As you may have glimpsed from the rules above, Futuropia is a very focused game, for better and for worse. It’s about building that condominium, stock it with generators to supply food and energy, all to have people live there with no need to sell their labor.

It’s one number to optimize, the number of people who don’t have to work. In a way, Futuropia is the opposite of many recent games. It’s become fashionable to boast about the many ways to victory. Futuropia doesn’t do that. There is one road to victory, everyone knows it, and the winner is the player who did it best. Personally, I prefer a wider game with more diverse options, but I can see the appeal.

My personal preference aside, there are two things I very much appreciate about Futuropia. One is the complete absence of randomness during the game. It’s an optimization game as pure as they come, and those just don’t work with rolling dice or drawing cards. The other thing is the randomness in the setup.
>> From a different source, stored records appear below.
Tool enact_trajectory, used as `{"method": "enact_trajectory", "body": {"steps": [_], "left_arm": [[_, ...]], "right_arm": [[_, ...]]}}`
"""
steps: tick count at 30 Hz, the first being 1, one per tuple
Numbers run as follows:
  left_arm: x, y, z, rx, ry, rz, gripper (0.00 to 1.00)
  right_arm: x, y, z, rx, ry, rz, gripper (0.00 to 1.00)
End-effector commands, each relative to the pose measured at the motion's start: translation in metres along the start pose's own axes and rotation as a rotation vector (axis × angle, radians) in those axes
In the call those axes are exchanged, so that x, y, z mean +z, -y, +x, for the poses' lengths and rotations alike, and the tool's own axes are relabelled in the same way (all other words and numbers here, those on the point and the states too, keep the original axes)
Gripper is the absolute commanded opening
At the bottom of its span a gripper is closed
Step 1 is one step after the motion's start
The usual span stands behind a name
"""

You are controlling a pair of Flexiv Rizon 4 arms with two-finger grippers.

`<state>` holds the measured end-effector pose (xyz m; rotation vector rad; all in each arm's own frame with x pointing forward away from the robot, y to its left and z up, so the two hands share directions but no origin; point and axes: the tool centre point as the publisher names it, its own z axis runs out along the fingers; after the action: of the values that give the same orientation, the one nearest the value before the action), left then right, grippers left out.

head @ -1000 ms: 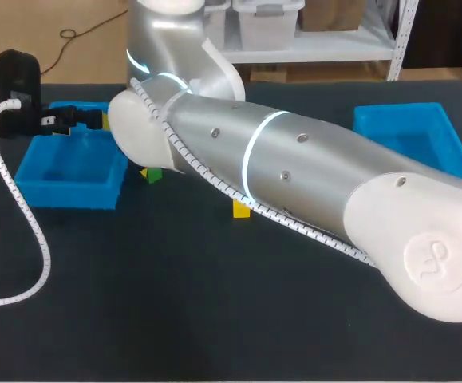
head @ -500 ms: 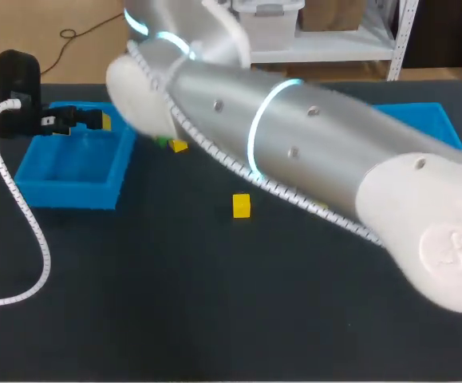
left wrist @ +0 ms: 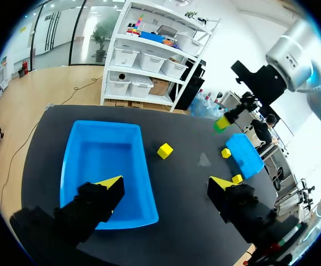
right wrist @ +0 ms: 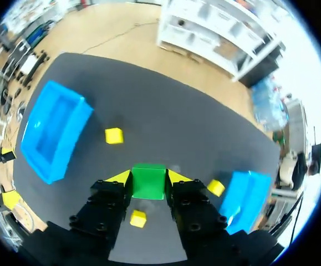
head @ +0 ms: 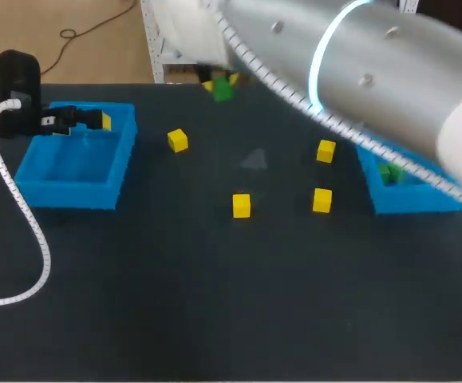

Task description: Put the green cubes in the right bin and the yellow cubes in the left bin.

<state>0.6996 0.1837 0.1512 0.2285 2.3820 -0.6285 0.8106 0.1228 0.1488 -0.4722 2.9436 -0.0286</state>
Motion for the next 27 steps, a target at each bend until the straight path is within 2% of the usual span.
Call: {"method": "enact_trajectory", "body": {"steps": [1,7,14,21,27], "left_arm": [[0.000,-0.001,0.001,0.001,0.005,0.006,1.00],[0.000,-0.001,0.001,0.001,0.005,0.006,1.00],[0.000,-0.001,0.001,0.001,0.005,0.006,1.00],[0.000,-0.001,0.001,0.001,0.005,0.006,1.00],[0.000,-0.001,0.001,0.001,0.005,0.006,1.00]], "right_arm": [[-0.012,0.037,0.070,0.070,0.283,-0.013,0.00],[-0.017,0.080,0.111,0.208,0.275,0.026,0.00],[-0.022,0.128,0.171,0.374,0.273,0.052,0.00],[-0.014,0.156,0.222,0.498,0.278,0.045,0.00],[-0.009,0.180,0.253,0.577,0.301,0.036,0.00]]}}
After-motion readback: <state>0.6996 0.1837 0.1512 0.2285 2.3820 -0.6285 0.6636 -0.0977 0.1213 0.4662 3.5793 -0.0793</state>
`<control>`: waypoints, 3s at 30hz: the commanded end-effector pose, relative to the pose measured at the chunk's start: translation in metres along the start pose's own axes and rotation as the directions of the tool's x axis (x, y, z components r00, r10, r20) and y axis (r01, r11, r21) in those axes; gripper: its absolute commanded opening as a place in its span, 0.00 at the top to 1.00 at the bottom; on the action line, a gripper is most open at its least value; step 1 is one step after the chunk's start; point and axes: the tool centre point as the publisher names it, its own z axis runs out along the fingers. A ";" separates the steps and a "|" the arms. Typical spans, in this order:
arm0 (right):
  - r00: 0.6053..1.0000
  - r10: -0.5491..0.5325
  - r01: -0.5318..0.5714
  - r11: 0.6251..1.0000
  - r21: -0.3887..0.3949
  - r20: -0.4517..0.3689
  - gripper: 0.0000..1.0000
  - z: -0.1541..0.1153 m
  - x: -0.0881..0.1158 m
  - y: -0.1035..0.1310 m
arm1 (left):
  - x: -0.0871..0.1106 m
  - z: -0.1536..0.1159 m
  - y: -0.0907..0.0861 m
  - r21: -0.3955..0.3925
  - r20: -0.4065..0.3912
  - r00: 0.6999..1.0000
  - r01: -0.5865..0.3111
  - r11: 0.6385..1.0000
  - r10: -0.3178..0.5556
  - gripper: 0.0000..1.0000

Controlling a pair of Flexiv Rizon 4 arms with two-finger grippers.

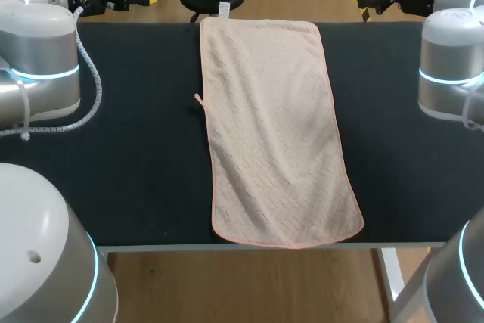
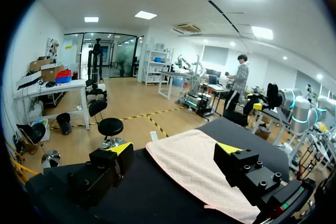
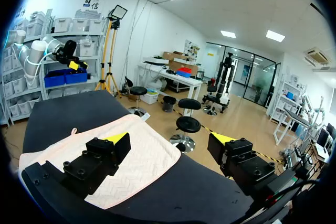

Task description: Fold the towel

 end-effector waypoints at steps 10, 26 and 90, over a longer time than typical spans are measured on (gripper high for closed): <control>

Thanks to special living quarters and changing rules you can’t just follow the same strategy every time and be sure it works. Those two things together really make Futuropia work.

Would I recommend it, though? Not for everyone. You do end up doing similar things with minor variations every time you play. I know some of you enjoy that, finding a way to squeeze the absolute best out of a simple system. You are the kind of player Futuropia was made for. If, however, you’d rather try a completely different approach every time you play, then you might want to skip this one.